L’INDÉPENDANCE PROFESSIONNELLE est inhérente à la profession de pharmacien. Elle est inscrite et reprise dans de très nombreux textes du Code de la Santé publique. Cependant, « l’indépendance n’est pas une fin en soi, mais un objectif qui consiste à assurer la qualité du service et la sécurité du patient », assure Isabelle Adenot, présidente du Conseil national de l’Ordre des pharmaciens (CNOP), lors de la journée de l’Ordre. La Cour européenne de justice a d’ailleurs établi, en 2009, un lien très net entre indépendance et qualité du système de soins. Un constat également repris récemment par Marisol Touraine : « si vous êtes un professionnel de santé, alors vous êtes indépendant, et vous êtes donc dans une démarche de santé publique », déclarait récemment la ministre de la Santé.
Gare aux pressions.
Toutefois, il faut veiller au grain : « s’il est bien beau de tenir ce discours sur l’indépendance, on ne peut occulter le fait qu’il existe des pressions de tous côtés et des évolutions de notre métier amènent à se poser des questions de l’indépendance, notamment avec le développement de l’interprofessionnalité. Et si les pharmaciens perdent leur indépendance, on imagine très bien ce qui pourrait alors se passer », redoute la présidente du CNOP.
Des dispositifs ont été mis en place afin de garantir cette indépendance et d’éviter les conflits d’intérêt : la loi anti-cadeaux (qui interdit de recevoir des avantages sous peine de 2 ans de prison et 75 000 euros d’amende) et la transparence (publication obligatoire des déclarations de liens d’intérêts entre professionnels de santé et industries).

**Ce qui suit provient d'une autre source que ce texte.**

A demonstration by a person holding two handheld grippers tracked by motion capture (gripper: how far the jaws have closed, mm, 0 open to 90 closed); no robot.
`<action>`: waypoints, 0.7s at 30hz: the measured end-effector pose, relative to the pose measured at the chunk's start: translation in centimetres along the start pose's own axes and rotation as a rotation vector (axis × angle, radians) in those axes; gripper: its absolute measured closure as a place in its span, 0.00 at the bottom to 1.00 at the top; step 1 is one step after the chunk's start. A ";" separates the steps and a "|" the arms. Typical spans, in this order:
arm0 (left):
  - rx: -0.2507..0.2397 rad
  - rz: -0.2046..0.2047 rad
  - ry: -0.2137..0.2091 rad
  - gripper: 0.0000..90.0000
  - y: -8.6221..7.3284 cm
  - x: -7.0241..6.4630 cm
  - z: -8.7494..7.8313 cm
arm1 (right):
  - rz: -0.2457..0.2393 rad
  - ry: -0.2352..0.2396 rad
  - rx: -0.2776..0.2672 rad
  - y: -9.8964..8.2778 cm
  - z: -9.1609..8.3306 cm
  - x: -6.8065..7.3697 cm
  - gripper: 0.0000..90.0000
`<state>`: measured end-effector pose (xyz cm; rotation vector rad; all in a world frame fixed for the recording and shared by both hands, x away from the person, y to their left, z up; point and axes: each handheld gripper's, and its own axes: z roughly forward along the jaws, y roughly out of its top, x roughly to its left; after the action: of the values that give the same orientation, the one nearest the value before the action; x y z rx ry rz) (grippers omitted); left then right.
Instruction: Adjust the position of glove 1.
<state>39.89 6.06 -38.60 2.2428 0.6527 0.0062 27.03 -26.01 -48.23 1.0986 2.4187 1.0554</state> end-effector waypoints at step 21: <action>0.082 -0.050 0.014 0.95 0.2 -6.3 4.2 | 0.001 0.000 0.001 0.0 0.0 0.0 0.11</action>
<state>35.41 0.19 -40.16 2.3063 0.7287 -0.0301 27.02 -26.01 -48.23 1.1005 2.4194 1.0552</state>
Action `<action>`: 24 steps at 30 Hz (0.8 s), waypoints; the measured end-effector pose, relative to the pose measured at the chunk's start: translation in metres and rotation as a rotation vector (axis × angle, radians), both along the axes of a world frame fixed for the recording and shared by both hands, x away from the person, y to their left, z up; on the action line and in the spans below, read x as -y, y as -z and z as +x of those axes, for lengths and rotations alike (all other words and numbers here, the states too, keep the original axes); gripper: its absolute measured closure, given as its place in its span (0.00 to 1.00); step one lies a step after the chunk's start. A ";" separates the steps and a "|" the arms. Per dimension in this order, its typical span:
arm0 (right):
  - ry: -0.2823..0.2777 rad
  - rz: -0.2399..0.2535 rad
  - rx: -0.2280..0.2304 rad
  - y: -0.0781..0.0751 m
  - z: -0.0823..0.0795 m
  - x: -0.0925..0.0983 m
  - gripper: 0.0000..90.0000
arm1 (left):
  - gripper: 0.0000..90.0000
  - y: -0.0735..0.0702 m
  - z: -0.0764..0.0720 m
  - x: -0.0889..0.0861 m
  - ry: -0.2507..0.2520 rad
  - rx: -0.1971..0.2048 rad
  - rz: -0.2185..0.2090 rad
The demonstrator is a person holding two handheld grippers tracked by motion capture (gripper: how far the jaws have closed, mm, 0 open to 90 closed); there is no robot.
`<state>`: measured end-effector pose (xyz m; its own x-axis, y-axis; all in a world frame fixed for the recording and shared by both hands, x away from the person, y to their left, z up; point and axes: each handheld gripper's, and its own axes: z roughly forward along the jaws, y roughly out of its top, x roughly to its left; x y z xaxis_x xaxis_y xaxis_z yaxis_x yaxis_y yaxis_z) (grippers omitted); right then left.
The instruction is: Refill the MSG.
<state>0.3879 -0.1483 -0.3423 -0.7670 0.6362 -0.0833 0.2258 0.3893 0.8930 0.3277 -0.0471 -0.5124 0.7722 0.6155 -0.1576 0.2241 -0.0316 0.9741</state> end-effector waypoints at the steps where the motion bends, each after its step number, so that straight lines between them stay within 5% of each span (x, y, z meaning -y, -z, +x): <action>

L’indépendance est également garantie par l’interdiction du cumul des mandats, par le droit de refuser la délivrance d’une prescription si l’on estime qu’elle porte atteinte à la santé, et l’interdiction de solliciter la clientèle. Par rapport au mode d’exercice, elle est garantie par le fait que le pharmacien doit être propriétaire de son officine. « Mais l’indépendance professionnelle est aussi une affaire de personne, poursuit Isabelle Adenot. Être pharmacien, c’est avoir le pouvoir de dire oui et de dire non quand il le faut. »
La problématique des pharmaciens salariés.
Bon nombre de pharmaciens exercent en tant que salariés. Leur indépendance importe tout autant, mais les choses peuvent alors être plus complexes. C’est ce que l’Ordre constate notamment dans diverses affaires dans lesquelles on lui demande d’intervenir : un pharmacien responsable dans l’industrie pharmaceutique qui refuse de libérer un lot douteux ou de modifier une date de péremption et qui entre en conflit avec sa direction ; des adjoints en officine qui sont chronométrés pour donner des conseils devant être assortis d’une vente ; des pharmaciens hospitaliers auxquels la direction refuse d’accorder les moyens nécessaires au bon fonctionnement de la pharmacie à usage intérieur ; des biologistes dont tous les achats doivent désormais passer par le GIE des actionnaires sous peine de faute grave ; des pharmaciens délégués dans la répartition pharmaceutique qui sont sommés de distribuer les produits en difficulté d’approvisionnement d’abord aux bons clients, sans se préoccuper des besoins des patients…
Les titulaires aussi concernés.
Les pharmaciens titulaires ne sont pas épargnés par les problèmes d’indépendance. Notamment, les jeunes qui souhaitent s’installer et qui sont approchés par les grossistes répartiteurs, par exemple, afin de financer leur installation. Parfois au prix de leur indépendance… « Les jeunes officinaux qui font appel à ces financeurs extérieurs doivent bien réfléchir avant de signer tout contrat. Prenez conseil, faites appel à l’Ordre en cas de doute. L’Ordre n’est pas là que pour sanctionner, mais aussi pour protéger », assure la présidente du CNOP. À cet effet, la direction juridique de l’Ordre va publier prochainement un document sur la question de l’indépendance, afin que tout pharmacien puisse mieux appréhender toute l’importance de cette notion.